Improving phosphopeptide identification in shotgun proteomics by supervised filtering of peptide-spectrum matches

  • Authors:
  • Sujun Li;Randy J. Arnold;Haixu Tang;Predrag Radivojac

  • Affiliations:
  • Department of Computer Science and Informatics, Indiana University, Bloomington, Indiana, U.S.A.;Department of Chemistry, Indiana University, Bloomington, Indiana, U.S.A.;Department of Computer Science and Informatics, Indiana University, Bloomington, Indiana, U.S.A.;Department of Computer Science and Informatics, Indiana University, Bloomington, Indiana, U.S.A.

  • Venue:
  • Proceedings of the International Conference on Bioinformatics, Computational Biology and Biomedical Informatics
  • Year:
  • 2013

Quantified Score

Hi-index 0.00

Visualization

Abstract

One of the important objectives in mass spectrometry-based proteomics is the identification of post-translationally modified sites in cellular and extracellular proteomes.

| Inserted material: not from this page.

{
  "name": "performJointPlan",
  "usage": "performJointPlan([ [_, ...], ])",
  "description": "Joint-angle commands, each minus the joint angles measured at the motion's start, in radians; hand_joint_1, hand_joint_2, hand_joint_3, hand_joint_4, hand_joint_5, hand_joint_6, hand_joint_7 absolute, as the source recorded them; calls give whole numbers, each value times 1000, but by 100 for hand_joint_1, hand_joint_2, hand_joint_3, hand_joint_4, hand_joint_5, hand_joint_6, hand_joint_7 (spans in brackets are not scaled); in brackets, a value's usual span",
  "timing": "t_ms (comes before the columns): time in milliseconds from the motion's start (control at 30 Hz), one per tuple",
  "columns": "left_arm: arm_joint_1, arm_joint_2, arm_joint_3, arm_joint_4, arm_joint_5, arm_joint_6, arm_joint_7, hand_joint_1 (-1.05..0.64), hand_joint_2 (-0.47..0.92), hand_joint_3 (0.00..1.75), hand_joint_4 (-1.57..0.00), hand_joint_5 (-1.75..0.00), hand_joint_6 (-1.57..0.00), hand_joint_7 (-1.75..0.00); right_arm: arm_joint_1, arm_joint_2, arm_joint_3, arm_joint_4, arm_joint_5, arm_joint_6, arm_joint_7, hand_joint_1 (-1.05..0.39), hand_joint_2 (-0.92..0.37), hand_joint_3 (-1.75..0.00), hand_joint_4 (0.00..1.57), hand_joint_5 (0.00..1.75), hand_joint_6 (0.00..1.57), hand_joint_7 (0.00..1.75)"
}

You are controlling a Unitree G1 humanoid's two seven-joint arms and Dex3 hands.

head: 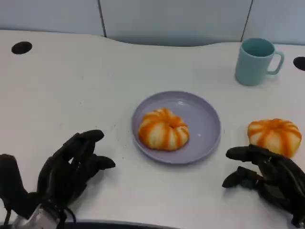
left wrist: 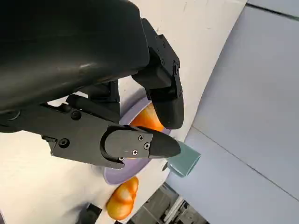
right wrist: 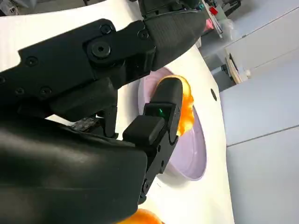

Proteomics techniques have been particularly effective in studying protein phosphorylation, where tens of thousands of new sites have been recently discovered in all domains of life. Such massive discovery of new sites has been facilitated by progress in affinity enrichment techniques, high-throughput analytical platforms that couple liquid chromatography (LC) and tandem mass spectrometry (MS/MS), and also powerful computational tools that assign peptides to tandem mass spectra. In this work we focus on computational protocols for identifying phosphoproteins, phosphopeptides, and phosphosites. Although the current tools already provide solid results, most methods have not been tuned to exploit particular sequence and physicochemical properties of phosphopeptides or the peculiarities of their fragment spectra. Therefore, novel algorithms can be designed to increase the sensitivity of phosphosite identification. Here we describe a machine learning-based method that improves the identification of phosphopeptides in LC-MS/MS experiments. Our algorithm is applied as a post-processing step to a standard database search. It assigns a probability score to each peptide-spectrum match (PSM) corresponding to a phosphopeptide, based on the sequence and spectral features of the peptide and its assigned fragment spectra as well as the biological propensity of particular residues in the peptide to be phosphorylated. The algorithm is based on a simple but robust logistic regression model and is used together with a conventional search engine (here, MASCOT) to filter out the PSMs with the lowest probability of being correctly identified. Our protocol was tested on two large phosphoproteomics data sets on which it increased the number of identified phosphopeptides by 10-15% compared to the conventional scoring algorithms at the same false discovery rate threshold of 1%.